My question is: can I leave shirts in water for days at time without damaging them in some way? Is there perhaps a better process than this?
posted by beerbajay to Clothing, Beauty, & Fashion (18 answers total) 2 users marked this as a favorite
 
I think the most reasonable solution to this is going to be undershirts, and if you're sweating through the undershirts (and if you are anti-deodorant for whatever reason, how about a body powder?), try spritzing the pits with spray 'OxiClean.'

Dirty shirts in a pail is going to be bad for the shirts, and also bad for your apartment; it'll get smelly fast. Other option: drop them at a dry cleaners' on a daily basis.
posted by kmennie at 9:02 AM on September 5, 2011


Can't you pre-treat the pit-stains and then set them aside for washing? Or wash them individually by hand? Or spot clean the pits, then take the shirt out of the water? If you leave shirts sitting in a bucket of plain water, it'll develop a film (all of the oils and stuff the shirt has soaked up from your body will come out), and it'll be really gross. And I don't know for sure what kind of toll it would take on the fabric/color, but my guess would be that this'll decrease the lifespan of your clothing.
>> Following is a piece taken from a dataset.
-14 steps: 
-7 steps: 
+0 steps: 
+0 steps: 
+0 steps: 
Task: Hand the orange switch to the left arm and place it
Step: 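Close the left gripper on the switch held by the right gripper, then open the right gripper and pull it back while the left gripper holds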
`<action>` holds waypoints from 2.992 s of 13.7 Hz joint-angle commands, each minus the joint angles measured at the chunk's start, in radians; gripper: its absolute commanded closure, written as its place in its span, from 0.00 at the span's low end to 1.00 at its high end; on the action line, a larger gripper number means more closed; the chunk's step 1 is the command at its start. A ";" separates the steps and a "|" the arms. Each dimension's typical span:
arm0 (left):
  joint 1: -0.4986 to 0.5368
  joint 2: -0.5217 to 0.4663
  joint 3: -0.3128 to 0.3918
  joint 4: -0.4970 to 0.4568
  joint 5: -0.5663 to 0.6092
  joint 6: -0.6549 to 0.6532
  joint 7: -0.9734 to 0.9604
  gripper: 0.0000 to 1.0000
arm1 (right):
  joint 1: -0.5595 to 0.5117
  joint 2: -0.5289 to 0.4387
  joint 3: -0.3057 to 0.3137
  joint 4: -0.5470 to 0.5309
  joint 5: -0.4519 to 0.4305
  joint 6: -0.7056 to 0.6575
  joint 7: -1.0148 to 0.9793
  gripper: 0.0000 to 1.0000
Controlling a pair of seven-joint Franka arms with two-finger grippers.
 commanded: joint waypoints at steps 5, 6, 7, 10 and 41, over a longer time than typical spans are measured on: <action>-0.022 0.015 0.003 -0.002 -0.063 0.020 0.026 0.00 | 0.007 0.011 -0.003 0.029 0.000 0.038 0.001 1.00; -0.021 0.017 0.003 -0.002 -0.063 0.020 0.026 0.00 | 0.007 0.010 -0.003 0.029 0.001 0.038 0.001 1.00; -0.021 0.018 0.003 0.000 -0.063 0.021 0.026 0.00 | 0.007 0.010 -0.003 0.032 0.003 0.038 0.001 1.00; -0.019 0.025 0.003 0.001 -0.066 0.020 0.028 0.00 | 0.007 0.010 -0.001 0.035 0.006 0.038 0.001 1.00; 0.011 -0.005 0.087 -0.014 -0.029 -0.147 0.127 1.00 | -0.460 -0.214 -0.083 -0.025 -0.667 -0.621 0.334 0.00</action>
I have also heard that the armpit yellowing is caused by the aluminum whathaveyou in antiperspirant reacting with the sweat, rather than just the sweat alone. Maybe if you switched to a deodorant-only stick (or one of the hippie-dippie ones with cotton fibers instead of chemicals), you wouldn't get the pit stains?

Also: wear an undershirt.
posted by phunniemee at 9:04 AM on September 5, 2011


Yeah, this is going to be mega nasty. You can easily wash shirts by hand and then hang them to dry (you'll probably have to iron them).
posted by PhoBWanKenobi at 9:19 AM on September 5, 2011 [3 favorites]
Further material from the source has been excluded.